WHAT THE EXERCISE ASKS: Every line of the material below that contains the string "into" must appear in the answer.

THE DATA:
+--
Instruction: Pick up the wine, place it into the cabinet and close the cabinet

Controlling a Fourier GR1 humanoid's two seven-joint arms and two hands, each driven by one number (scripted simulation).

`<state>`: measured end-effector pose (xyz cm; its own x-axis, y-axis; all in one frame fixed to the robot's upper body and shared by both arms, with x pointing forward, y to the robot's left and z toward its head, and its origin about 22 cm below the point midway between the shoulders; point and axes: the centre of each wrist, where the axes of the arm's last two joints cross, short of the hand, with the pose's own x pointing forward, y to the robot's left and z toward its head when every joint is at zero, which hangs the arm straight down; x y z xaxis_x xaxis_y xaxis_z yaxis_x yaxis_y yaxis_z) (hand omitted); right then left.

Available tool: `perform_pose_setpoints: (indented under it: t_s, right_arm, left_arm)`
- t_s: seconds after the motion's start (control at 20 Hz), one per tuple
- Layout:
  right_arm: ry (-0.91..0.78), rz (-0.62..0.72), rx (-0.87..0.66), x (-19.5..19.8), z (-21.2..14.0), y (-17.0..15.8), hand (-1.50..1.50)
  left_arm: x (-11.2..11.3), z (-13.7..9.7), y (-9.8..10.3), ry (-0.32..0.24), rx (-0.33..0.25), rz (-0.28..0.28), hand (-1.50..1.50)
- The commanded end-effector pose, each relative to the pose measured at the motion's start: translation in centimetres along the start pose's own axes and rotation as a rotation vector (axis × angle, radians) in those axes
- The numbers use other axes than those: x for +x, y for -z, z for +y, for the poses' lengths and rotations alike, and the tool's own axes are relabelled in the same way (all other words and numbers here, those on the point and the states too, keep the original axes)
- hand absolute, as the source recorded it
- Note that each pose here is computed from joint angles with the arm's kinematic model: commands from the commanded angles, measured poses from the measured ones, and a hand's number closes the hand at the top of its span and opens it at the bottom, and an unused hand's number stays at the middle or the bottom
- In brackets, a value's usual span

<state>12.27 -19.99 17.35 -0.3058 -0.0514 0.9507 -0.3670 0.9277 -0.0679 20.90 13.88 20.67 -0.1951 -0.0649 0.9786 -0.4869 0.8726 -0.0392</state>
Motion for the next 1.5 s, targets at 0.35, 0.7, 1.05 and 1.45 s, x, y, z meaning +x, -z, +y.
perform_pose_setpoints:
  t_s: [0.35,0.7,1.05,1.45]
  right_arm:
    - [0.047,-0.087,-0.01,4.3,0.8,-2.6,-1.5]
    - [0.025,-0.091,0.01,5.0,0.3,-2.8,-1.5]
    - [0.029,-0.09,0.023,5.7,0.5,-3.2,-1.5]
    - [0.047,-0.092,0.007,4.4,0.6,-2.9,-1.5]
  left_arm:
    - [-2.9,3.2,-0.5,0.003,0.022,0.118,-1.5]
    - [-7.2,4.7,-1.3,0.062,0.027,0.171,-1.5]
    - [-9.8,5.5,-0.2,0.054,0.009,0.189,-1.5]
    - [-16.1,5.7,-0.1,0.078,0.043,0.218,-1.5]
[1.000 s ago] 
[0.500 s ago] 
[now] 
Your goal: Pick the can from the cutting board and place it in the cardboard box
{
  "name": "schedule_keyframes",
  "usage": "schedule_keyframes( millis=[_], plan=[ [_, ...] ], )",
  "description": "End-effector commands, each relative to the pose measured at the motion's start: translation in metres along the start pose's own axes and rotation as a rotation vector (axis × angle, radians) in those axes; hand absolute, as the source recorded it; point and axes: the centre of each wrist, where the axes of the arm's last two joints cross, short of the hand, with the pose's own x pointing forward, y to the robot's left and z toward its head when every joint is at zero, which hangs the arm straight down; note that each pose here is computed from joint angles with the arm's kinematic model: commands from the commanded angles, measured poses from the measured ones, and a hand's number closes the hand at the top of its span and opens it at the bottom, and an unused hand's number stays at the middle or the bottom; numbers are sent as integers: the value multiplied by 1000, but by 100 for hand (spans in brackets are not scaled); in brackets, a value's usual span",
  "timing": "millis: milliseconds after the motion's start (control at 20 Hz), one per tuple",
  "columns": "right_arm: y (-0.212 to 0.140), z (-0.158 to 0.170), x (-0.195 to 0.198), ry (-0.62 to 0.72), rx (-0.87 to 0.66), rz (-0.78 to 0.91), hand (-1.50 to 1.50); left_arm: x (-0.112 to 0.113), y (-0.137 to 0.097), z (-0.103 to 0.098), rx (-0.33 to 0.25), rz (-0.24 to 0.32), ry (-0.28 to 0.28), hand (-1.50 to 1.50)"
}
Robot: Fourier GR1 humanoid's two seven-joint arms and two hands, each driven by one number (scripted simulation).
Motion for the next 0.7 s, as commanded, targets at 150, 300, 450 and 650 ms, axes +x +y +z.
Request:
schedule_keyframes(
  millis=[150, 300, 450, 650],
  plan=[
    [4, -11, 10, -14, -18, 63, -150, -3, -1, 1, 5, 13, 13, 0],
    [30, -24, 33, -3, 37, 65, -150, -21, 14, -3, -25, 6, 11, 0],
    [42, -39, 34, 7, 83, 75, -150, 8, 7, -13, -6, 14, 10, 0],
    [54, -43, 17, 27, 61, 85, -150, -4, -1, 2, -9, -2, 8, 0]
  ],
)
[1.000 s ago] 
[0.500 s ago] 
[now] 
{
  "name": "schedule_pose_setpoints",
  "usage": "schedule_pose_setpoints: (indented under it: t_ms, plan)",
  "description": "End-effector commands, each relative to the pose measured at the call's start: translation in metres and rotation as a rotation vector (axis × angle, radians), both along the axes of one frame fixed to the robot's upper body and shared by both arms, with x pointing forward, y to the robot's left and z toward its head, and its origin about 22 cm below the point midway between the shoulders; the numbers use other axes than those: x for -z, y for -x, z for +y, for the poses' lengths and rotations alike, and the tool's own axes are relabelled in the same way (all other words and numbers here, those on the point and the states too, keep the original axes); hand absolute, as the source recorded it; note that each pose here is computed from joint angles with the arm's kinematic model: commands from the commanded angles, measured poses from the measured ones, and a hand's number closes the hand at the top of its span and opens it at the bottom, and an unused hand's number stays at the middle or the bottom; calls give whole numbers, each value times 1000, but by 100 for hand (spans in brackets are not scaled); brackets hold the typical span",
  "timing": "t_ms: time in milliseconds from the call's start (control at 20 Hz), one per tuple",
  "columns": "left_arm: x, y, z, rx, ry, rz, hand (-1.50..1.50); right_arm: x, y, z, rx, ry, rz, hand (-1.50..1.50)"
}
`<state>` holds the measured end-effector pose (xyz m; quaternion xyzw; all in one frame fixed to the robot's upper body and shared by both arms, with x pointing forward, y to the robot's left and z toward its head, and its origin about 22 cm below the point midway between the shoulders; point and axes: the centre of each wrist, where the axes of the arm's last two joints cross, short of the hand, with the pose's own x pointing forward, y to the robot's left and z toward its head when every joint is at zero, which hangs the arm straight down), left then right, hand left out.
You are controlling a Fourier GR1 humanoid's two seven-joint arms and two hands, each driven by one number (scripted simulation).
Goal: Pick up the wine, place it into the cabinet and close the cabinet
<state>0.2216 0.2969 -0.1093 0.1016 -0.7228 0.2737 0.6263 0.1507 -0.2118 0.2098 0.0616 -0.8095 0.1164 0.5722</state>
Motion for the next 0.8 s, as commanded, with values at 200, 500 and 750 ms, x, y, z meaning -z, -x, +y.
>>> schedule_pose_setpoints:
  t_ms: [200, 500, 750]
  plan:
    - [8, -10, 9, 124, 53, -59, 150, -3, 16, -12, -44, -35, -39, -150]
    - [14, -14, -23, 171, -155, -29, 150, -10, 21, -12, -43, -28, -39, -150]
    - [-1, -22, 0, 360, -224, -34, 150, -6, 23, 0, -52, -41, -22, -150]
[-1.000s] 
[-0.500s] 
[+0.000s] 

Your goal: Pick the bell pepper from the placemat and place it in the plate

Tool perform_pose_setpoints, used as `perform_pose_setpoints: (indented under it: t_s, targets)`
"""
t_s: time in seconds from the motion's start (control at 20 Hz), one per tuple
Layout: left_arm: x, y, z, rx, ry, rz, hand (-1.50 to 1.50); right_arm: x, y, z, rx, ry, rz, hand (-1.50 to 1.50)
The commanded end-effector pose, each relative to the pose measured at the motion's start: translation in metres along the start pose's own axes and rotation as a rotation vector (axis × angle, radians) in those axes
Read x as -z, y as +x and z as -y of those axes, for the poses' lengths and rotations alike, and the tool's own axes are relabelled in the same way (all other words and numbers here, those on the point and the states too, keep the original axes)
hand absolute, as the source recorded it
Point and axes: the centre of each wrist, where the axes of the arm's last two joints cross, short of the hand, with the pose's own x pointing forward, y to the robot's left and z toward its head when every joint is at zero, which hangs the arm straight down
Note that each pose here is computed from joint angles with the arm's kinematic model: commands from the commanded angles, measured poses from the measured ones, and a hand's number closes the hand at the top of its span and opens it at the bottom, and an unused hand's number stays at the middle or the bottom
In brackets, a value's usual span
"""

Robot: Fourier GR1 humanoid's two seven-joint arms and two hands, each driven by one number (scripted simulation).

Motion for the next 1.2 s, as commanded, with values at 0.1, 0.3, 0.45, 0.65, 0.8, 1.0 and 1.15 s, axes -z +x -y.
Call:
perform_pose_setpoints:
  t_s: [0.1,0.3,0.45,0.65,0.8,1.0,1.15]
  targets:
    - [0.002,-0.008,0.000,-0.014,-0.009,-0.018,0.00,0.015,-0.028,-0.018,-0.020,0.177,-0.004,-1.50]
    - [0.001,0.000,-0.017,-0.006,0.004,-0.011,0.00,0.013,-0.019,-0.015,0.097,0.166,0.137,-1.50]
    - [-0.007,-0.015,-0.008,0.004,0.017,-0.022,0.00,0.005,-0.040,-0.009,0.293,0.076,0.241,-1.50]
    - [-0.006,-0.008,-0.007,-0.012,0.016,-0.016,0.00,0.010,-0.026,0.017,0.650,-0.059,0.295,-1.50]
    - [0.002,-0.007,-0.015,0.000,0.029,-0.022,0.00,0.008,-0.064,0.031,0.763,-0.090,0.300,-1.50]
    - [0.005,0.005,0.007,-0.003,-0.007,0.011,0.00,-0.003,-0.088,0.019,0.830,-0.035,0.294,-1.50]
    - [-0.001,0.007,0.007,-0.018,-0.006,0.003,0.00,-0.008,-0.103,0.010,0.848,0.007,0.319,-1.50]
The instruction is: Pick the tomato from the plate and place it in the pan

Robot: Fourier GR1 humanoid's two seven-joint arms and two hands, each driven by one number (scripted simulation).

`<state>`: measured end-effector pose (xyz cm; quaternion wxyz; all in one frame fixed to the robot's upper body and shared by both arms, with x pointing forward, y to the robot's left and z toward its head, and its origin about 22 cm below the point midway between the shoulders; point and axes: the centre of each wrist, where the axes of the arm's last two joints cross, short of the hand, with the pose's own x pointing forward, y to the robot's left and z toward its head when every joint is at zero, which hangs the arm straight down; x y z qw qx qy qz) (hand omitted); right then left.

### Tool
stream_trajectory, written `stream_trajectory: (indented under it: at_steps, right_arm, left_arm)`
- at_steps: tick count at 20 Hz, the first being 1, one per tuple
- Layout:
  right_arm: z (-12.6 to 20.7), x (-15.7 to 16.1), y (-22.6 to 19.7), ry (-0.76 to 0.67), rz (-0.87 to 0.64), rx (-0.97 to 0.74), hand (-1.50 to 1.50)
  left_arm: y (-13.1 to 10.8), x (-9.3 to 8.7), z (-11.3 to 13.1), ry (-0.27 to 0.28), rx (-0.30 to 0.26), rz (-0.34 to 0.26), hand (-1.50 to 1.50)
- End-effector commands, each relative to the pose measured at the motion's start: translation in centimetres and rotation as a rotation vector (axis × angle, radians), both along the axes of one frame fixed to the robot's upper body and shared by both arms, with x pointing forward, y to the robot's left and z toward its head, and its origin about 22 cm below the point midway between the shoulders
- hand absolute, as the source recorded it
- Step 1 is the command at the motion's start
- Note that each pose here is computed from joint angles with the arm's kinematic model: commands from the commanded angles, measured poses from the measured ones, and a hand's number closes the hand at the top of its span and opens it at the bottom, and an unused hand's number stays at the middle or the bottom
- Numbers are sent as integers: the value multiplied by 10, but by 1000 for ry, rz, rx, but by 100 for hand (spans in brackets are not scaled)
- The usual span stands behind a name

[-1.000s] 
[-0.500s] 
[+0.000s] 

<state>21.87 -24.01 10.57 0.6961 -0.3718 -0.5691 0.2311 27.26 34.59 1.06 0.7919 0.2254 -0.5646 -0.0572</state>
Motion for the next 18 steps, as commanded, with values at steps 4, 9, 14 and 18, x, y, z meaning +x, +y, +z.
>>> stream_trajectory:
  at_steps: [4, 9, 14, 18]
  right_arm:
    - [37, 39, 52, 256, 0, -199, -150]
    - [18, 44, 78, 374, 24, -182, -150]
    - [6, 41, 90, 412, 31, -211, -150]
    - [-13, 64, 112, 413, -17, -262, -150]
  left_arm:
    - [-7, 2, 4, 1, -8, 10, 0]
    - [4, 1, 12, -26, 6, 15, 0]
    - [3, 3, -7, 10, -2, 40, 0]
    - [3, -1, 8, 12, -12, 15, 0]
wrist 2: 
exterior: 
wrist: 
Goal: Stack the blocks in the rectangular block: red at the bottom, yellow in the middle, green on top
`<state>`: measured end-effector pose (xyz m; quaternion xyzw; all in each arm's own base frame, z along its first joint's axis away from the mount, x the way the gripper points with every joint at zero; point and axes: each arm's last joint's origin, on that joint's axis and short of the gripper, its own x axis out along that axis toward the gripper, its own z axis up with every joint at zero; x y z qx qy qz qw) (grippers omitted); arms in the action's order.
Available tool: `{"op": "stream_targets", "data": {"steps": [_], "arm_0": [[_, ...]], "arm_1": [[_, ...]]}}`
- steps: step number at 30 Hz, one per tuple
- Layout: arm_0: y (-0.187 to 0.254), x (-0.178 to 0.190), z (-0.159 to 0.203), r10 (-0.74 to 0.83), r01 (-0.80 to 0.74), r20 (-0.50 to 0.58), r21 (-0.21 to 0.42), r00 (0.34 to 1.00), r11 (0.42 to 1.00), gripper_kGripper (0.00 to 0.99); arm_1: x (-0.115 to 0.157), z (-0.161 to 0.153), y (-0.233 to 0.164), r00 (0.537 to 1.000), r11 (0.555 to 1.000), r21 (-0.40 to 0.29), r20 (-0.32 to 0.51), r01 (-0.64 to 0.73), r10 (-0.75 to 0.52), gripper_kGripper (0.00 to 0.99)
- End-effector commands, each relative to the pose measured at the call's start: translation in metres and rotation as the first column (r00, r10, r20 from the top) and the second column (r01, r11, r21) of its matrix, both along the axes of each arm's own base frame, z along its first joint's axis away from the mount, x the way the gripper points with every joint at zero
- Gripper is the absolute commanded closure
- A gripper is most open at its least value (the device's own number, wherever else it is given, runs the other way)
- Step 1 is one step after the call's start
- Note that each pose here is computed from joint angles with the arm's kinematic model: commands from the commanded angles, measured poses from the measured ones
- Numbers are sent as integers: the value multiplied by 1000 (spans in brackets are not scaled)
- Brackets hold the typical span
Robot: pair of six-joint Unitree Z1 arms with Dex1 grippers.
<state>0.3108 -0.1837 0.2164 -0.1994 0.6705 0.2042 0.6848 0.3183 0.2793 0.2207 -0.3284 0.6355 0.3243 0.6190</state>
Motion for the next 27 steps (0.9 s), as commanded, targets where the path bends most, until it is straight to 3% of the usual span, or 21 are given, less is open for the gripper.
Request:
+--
PROBLEM SOLUTION:
Instruction: Pick up the wine, place it into the cabinet and close the cabinet
Goal: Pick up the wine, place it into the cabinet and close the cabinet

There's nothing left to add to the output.